On our way to worship this morning, my wife asked our son if he'd put the cat outdoors. He said no. His mother began to explain her instructions regarding the animals. When he resisted, I joined in to express the importance of listening to ones mother. I glanced to the back seat of the truck and saw that our son had plugged his earns with his fingers.
I gave my father a similar response some 30 years ago. Home on leave from the Navy, I'd joined my parents for lunch. I was leaving that day to see a young lady in Santa Rosa. When my father asked of my sleeping arrangements, I lied.

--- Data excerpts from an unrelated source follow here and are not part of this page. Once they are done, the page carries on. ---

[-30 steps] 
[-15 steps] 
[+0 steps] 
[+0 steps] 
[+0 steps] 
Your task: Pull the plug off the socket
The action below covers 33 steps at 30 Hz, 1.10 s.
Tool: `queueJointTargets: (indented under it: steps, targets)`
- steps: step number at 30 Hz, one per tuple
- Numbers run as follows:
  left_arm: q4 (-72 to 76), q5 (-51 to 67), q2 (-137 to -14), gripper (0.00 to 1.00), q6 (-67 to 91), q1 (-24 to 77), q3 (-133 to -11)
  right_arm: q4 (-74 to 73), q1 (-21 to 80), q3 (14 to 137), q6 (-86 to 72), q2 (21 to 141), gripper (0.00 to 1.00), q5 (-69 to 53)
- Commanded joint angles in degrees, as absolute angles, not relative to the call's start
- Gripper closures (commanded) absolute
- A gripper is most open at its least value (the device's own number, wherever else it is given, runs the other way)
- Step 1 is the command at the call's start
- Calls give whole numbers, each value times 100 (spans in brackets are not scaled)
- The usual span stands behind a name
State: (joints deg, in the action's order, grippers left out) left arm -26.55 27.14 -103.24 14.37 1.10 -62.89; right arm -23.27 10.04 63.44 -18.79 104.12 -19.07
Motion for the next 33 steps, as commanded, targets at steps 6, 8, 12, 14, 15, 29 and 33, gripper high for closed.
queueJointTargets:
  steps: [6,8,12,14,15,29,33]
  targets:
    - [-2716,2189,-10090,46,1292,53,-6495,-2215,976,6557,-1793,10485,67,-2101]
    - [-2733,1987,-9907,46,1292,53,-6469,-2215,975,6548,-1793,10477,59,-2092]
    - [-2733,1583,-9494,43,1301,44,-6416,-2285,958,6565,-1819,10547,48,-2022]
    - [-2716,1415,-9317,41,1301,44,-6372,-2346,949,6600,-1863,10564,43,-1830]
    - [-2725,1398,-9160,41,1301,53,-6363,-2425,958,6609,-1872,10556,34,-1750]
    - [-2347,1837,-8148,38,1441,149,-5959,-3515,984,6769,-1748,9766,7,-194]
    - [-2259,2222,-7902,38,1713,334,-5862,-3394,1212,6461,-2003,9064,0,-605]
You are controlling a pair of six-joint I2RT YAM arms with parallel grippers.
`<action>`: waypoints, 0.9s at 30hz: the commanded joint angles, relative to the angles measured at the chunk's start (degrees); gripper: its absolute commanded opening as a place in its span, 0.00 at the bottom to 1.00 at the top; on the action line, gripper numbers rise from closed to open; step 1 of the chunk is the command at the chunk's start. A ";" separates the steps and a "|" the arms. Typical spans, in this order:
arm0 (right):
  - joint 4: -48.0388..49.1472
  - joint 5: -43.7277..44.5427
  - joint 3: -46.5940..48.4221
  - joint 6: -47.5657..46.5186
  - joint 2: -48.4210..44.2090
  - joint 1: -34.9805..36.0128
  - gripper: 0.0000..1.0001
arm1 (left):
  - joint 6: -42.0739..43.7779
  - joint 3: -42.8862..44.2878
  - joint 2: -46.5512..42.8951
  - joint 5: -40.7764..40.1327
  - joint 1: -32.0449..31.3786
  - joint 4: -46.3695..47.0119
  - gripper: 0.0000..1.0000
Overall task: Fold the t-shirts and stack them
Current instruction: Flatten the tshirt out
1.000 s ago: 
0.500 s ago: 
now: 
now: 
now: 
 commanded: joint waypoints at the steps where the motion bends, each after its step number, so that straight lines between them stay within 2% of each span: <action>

I plugged my ears (figuratively) to hide my true intentions.
Likewise, when Stephen was brought before the Jewish council in Jerusalem to answer the false charge of blasphemy against the temple and the law (read Acts 6:9-7:60 for the whole account), the high priest and those on the council refused to listen.
In response to this and a sign from heaven, the council "cried out with a loud voice, stopped their ears, and ran at him with one accord." (Acts 7:54-60). The council had just listened to Stephen recount the history of Israel from Abraham's calling to Moses and the giving of the law. Instead of responding to God with repentance, pride "stopped their ears" and they killed Stephen.
This brings us to today's thought for the week:
"God resists the proud, but gives grace to the humble." Therefore submit to God. Resist the Devil and he will flee from you (James 4:6b-7).In a quote from the passage in Proverbs, James tells us that those who humble themselves before God receive His blessings, including the blessing of salvation from sin. Pride keeps us at a distance from God.
We must unstop our ears and listen to God as Josiah did just than when he hear the word for the first time (2 Chronicles 34:26-28). Will we unstop our ears and hear God?